*** THE DATA

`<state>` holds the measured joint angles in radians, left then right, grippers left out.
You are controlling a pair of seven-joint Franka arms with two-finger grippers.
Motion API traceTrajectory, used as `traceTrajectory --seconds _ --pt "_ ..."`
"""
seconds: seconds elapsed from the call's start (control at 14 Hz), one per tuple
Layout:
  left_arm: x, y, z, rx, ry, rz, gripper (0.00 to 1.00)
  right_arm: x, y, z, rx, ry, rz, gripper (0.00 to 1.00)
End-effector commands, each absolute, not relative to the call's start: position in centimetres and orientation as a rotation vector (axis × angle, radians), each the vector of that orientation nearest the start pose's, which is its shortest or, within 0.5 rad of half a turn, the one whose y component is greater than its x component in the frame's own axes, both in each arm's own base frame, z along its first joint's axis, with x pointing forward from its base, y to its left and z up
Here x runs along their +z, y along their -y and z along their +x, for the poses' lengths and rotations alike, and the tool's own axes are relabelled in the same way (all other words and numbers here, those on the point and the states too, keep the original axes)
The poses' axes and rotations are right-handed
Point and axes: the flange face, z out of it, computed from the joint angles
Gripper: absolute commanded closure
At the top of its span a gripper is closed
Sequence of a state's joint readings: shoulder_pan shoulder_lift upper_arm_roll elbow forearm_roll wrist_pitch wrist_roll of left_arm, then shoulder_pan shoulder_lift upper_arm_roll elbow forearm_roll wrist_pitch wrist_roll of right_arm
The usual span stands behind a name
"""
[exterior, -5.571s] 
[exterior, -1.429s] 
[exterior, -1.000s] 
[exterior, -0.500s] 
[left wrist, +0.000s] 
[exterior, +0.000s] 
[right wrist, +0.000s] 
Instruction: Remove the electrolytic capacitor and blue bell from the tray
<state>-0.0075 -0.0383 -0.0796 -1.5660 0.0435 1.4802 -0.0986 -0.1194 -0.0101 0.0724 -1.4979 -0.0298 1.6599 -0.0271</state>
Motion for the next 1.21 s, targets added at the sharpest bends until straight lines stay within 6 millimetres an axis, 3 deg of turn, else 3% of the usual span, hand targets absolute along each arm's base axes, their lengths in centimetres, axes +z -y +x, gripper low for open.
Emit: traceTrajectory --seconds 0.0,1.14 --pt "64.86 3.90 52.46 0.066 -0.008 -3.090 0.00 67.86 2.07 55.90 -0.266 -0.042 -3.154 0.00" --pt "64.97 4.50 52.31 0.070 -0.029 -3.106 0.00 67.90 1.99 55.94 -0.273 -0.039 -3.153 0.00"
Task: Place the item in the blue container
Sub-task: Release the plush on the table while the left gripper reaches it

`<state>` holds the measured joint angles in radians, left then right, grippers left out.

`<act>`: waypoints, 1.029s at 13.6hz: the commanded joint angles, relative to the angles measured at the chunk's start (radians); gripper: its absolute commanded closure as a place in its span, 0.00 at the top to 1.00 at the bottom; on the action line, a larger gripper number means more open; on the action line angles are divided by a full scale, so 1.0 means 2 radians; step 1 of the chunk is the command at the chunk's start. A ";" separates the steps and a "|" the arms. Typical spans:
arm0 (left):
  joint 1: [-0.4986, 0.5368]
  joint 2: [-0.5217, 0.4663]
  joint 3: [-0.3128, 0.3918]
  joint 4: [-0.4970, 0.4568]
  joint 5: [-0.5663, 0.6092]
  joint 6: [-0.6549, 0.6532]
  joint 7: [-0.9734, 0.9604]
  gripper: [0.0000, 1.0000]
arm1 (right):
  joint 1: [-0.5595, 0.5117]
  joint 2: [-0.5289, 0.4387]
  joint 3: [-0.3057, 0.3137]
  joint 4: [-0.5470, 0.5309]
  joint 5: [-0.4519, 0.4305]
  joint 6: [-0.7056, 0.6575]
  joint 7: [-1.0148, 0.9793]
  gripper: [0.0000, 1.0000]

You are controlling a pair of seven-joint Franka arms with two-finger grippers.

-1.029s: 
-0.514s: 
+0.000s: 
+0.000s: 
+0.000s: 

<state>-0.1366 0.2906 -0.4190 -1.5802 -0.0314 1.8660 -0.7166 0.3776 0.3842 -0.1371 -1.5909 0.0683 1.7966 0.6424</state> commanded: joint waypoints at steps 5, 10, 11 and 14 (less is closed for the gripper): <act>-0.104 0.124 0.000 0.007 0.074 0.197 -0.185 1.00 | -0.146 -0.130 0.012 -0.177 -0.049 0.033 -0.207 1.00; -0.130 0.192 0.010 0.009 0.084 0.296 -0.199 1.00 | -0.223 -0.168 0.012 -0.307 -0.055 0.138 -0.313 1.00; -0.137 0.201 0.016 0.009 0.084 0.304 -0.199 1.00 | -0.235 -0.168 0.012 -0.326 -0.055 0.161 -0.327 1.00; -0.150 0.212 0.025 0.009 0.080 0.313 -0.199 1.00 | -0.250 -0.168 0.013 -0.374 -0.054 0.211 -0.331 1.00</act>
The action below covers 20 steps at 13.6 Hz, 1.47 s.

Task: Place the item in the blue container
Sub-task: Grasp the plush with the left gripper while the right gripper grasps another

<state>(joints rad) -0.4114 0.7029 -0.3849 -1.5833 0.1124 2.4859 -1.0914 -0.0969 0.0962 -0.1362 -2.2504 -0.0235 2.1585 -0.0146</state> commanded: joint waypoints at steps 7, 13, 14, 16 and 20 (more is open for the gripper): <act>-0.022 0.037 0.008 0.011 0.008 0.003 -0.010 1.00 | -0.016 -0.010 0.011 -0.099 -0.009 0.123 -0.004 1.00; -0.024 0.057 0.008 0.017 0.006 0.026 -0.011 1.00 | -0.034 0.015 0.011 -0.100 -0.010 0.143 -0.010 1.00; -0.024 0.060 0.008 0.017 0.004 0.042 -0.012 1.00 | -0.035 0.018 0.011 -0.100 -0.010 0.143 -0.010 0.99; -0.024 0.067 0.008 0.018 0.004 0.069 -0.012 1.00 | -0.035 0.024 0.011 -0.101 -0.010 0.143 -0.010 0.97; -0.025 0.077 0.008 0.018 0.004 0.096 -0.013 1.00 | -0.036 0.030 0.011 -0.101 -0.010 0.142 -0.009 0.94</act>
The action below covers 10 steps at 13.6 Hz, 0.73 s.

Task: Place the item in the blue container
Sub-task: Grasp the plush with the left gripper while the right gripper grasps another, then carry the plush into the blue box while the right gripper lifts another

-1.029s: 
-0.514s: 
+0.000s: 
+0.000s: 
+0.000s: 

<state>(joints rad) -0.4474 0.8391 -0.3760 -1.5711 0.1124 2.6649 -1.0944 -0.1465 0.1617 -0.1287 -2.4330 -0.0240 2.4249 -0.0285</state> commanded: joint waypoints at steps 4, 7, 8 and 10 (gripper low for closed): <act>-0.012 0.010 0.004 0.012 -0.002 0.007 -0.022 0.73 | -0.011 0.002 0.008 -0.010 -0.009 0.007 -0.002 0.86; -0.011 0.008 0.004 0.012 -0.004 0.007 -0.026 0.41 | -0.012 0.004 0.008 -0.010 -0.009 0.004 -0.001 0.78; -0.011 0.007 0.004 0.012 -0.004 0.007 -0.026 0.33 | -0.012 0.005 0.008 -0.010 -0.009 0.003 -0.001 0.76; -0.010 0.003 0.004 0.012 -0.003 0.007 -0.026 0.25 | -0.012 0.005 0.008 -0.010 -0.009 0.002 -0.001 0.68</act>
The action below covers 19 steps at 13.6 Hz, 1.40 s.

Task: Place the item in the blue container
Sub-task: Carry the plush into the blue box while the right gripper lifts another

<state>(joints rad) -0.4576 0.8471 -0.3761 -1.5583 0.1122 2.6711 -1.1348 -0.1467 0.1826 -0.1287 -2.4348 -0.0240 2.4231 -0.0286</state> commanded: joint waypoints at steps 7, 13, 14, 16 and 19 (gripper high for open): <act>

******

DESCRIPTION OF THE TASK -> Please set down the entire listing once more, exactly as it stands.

ANSWER TO THE PROBLEM ->
`<state>` holds the measured joint angles in radians, left then right, grippers left out.
You are controlling a pair of seven-joint Franka arms with two-finger grippers.
Motion API traceTrajectory, used as `traceTrajectory --seconds _ --pt "_ ..."`
"""
seconds: seconds elapsed from the call's start (control at 14 Hz), one per tuple
Layout:
  left_arm: x, y, z, rx, ry, rz, gripper (0.00 to 1.00)
  right_arm: x, y, z, rx, ry, rz, gripper (0.00 to 1.00)
End-effector commands, each absolute, not relative to the call's start: position in centimetres and orientation as a rotation vector (axis × angle, radians), each the vector of that orientation nearest the start pose's, which is its shortest or, within 0.5 rad of half a turn, the one whose y component is greater than its x component in the frame's own axes, both in each arm's own base frame, z along its first joint's axis, with x pointing forward from its base, y to its left and z up
Here x runs along their +z, y along their -y and z along their +x, for the poses' lengths and rotations alike, and the tool's own axes are relabelled in the same way (all other words and numbers here, those on the point and the states too, keep the original axes)
The poses' axes and rotations are right-handed
Point and axes: the flange face, z out of it, computed from the joint angles
Gripper: absolute commanded closure
At the top of its span a gripper is closed
Sequence of a state's joint readings: shoulder_pan shoulder_lift upper_arm_roll elbow forearm_roll wrist_pitch wrist_roll of left_arm, then shoulder_pan shoulder_lift upper_arm_roll elbow forearm_roll wrist_pitch wrist_roll of right_arm
The usual span stands behind a name
"""
[exterior, -5.571s] 
[exterior, -1.429s] 
[exterior, -1.000s] 
[exterior, -0.500s] 
[left wrist, +0.000s] 
[exterior, +0.000s] 
[right wrist, +0.000s] 
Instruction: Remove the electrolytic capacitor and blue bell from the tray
<state>-0.0075 -0.0383 -0.0796 -1.5660 0.0435 1.4802 -0.0986 -0.1194 -0.0101 0.0724 -1.4979 -0.0298 1.6599 -0.0271</state>
Motion for the next 1.21 s, targets added at the sharpest bends until straight lines stay within 6 millimetres an axis, 3 deg of turn, else 3% of the usual span, hand targets absolute along each arm's base axes, their lengths in centimetres, axes +z -y +x, gripper low for open.
Emit: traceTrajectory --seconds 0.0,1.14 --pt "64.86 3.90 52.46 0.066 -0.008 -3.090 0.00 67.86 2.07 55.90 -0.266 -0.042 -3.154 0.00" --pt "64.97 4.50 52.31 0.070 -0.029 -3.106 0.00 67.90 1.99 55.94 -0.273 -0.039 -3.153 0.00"
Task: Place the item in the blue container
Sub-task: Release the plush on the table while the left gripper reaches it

`<state>` holds the measured joint angles in radians, left then right, grippers left out.

`<act>`: waypoints, 1.029s at 13.6hz: the commanded joint angles, relative to the angles measured at the chunk's start (radians); gripper: its absolute commanded closure as a place in its span, 0.00 at the top to 1.00 at the bottom; on the action line, a larger gripper number means more open; on the action line angles are divided by a full scale, so 1.0 means 2 radians; step 1 of the chunk is the command at the chunk's start. A ";" separates the steps and a "|" the arms. Typical spans:
arm0 (left):
  joint 1: [-0.4986, 0.5368]
  joint 2: [-0.5217, 0.4663]
  joint 3: [-0.3128, 0.3918]
  joint 4: [-0.4970, 0.4568]
  joint 5: [-0.5663, 0.6092]
  joint 6: [-0.6549, 0.6532]
  joint 7: [-0.9734, 0.9604]
  gripper: [0.0000, 1.0000]
arm1 (right):
  joint 1: [-0.5595, 0.5117]
  joint 2: [-0.5289, 0.4387]
  joint 3: [-0.3057, 0.3137]
  joint 4: [-0.5470, 0.5309]
  joint 5: [-0.4519, 0.4305]
  joint 6: [-0.7056, 0.6575]
  joint 7: [-1.0148, 0.9793]
  gripper: [0.0000, 1.0000]

You are controlling a pair of seven-joint Franka arms with two-finger grippers.

-1.029s: 
-0.514s: 
+0.000s: 
+0.000s: 
+0.000s: 

<state>-0.1366 0.2906 -0.4190 -1.5802 -0.0314 1.8660 -0.7166 0.3776 0.3842 -0.1371 -1.5909 0.0683 1.7966 0.6424</state> commanded: joint waypoints at steps 5, 10, 11 and 14 (less is closed for the gripper): <act>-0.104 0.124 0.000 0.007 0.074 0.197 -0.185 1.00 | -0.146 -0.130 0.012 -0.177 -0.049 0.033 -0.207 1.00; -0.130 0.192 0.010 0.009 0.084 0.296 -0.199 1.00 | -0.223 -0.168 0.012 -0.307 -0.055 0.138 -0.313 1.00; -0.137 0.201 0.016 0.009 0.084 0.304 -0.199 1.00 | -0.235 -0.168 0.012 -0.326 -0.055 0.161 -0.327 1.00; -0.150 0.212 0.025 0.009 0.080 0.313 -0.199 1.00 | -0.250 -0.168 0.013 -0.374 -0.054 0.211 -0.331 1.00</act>
The action below covers 20 steps at 13.6 Hz, 1.47 s.

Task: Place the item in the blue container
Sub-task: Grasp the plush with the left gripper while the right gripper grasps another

<state>(joints rad) -0.4114 0.7029 -0.3849 -1.5833 0.1124 2.4859 -1.0914 -0.0969 0.0962 -0.1362 -2.2504 -0.0235 2.1585 -0.0146</state> commanded: joint waypoints at steps 7, 13, 14, 16 and 20 (more is open for the gripper): <act>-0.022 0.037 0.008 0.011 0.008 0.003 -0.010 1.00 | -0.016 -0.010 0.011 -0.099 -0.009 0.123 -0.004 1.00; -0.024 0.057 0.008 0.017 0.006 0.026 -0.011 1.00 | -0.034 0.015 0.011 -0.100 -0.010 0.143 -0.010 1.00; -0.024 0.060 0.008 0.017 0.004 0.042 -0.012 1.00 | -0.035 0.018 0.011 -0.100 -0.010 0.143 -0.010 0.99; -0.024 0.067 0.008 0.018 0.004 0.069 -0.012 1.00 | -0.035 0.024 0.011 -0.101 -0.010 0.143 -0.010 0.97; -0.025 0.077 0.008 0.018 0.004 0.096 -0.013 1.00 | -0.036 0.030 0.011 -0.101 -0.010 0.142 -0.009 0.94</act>
The action below covers 10 steps at 13.6 Hz, 0.73 s.

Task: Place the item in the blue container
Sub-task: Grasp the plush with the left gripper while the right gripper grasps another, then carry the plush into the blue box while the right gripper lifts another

-1.029s: 
-0.514s: 
+0.000s: 
+0.000s: 
+0.000s: 

<state>(joints rad) -0.4474 0.8391 -0.3760 -1.5711 0.1124 2.6649 -1.0944 -0.1465 0.1617 -0.1287 -2.4330 -0.0240 2.4249 -0.0285</state> commanded: joint waypoints at steps 4, 7, 8 and 10 (gripper low for closed): <act>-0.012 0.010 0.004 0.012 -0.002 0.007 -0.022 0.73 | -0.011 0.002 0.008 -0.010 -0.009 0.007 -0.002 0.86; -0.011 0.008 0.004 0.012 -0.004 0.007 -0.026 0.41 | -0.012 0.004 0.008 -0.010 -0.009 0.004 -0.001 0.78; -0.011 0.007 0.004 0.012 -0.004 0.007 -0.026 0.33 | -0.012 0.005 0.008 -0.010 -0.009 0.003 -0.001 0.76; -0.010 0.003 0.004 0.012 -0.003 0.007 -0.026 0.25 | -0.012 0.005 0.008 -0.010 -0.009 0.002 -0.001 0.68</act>
The action below covers 19 steps at 13.6 Hz, 1.40 s.

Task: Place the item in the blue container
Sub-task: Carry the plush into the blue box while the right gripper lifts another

<state>(joints rad) -0.4576 0.8471 -0.3761 -1.5583 0.1122 2.6711 -1.1348 -0.1467 0.1826 -0.1287 -2.4348 -0.0240 2.4231 -0.0286</state> commanded: joint waypoints at steps 7, 13, 14, 16 and 19 (gripper high for open): <act>

The output has been given in full.